[Opening Provided material section]
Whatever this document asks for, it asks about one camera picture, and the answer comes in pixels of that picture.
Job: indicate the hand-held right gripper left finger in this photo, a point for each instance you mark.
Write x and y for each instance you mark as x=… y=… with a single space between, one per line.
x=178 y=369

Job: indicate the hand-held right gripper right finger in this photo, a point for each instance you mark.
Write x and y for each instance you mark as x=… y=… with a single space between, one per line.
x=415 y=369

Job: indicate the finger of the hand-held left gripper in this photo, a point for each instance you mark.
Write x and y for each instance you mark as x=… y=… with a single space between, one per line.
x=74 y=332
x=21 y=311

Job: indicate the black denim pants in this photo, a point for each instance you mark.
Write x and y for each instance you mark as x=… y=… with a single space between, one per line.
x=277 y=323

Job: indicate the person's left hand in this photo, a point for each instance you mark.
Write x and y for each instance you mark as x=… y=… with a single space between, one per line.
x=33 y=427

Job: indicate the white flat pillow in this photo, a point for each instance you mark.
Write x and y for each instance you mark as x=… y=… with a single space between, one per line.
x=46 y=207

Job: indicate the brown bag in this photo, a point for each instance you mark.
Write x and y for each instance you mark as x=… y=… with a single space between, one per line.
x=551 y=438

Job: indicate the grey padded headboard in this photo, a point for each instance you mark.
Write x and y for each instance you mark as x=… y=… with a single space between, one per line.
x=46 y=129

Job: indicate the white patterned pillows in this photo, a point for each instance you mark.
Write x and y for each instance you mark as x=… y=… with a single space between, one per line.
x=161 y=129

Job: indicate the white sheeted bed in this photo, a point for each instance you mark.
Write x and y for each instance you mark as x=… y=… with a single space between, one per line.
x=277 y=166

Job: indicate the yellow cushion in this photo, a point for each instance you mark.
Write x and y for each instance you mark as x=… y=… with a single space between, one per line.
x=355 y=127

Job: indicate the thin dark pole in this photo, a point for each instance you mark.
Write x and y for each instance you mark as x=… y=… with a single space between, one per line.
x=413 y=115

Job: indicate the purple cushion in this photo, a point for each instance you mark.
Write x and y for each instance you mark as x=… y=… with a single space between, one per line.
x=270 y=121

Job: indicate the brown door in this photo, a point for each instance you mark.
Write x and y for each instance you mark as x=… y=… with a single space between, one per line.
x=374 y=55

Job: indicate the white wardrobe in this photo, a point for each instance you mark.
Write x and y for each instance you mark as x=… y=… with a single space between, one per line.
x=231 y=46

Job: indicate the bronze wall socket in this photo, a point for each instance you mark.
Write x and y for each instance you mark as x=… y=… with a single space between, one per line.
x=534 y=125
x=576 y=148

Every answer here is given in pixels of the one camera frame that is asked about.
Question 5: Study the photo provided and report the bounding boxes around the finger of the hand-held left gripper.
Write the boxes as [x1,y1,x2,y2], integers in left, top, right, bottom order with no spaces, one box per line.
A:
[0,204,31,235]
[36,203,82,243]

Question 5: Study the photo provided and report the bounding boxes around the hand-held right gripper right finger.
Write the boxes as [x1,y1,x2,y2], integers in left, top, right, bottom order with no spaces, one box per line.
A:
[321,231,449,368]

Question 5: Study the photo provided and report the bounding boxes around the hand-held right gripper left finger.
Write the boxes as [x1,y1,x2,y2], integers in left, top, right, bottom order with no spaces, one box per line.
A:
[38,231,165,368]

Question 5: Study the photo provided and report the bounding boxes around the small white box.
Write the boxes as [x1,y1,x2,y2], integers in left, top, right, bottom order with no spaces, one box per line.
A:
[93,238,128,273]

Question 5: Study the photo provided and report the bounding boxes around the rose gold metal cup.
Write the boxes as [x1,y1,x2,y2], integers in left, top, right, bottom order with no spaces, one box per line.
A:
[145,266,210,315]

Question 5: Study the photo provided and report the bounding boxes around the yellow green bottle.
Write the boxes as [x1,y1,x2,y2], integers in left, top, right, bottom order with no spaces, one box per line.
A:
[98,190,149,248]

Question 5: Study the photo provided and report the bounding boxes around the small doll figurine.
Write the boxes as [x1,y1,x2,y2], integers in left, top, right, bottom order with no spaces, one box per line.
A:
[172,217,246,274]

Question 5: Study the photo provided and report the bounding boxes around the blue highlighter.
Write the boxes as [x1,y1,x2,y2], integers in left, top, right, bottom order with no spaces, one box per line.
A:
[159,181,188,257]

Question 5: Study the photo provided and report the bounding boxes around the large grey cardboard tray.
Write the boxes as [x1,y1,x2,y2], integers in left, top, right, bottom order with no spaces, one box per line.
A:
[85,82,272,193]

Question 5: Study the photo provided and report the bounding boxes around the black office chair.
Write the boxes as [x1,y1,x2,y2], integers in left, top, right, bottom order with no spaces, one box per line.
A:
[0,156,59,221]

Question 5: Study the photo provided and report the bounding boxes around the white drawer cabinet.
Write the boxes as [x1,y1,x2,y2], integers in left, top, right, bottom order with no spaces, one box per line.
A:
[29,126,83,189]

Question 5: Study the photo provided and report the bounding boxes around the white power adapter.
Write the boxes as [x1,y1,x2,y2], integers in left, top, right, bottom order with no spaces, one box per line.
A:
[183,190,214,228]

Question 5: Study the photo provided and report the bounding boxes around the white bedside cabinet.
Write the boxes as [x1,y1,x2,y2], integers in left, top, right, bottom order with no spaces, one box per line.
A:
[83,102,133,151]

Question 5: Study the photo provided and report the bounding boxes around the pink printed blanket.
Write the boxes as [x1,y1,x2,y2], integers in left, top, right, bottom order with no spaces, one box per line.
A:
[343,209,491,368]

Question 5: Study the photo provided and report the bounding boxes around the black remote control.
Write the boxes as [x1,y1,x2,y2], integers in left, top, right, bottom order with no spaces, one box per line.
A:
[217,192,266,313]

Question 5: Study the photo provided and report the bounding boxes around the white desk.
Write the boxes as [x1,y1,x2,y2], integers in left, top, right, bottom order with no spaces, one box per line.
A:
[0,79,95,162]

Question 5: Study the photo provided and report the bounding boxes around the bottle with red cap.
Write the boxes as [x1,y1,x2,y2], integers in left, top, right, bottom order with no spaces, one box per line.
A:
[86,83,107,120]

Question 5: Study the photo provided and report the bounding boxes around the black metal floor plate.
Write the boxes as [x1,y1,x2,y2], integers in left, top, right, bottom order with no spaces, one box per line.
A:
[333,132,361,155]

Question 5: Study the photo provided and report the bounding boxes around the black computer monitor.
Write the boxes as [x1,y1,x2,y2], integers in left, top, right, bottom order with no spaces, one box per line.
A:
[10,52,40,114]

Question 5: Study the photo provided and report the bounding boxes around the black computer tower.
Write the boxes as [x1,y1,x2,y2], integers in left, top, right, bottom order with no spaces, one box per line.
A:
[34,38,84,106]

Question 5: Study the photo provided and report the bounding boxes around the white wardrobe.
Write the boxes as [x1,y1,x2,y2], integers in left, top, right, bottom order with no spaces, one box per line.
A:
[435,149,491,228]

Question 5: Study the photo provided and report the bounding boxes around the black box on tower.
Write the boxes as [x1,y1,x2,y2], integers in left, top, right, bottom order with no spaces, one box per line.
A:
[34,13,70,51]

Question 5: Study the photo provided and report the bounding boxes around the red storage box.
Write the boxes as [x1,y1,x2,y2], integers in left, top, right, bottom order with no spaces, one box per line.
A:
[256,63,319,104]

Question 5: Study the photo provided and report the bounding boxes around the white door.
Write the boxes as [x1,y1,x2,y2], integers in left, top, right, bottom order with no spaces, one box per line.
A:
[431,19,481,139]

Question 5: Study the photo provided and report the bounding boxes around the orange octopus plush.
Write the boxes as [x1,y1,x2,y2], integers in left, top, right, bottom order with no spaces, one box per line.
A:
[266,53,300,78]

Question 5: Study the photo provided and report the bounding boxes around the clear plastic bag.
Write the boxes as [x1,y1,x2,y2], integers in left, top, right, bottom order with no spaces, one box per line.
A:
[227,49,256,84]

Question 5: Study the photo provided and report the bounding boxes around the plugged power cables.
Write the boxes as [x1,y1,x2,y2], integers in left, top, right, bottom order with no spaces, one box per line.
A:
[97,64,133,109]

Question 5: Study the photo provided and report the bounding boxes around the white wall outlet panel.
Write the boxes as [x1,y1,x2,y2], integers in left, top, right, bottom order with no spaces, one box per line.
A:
[Closing Provided material section]
Scan the material above for lines holding the string "bottle" and copy those lines.

Reply to the exercise:
Question 5: Study the photo provided and report the bounding boxes around the yellow green bottle.
Question 5: Study the photo provided and report the bounding boxes around the bottle with red cap.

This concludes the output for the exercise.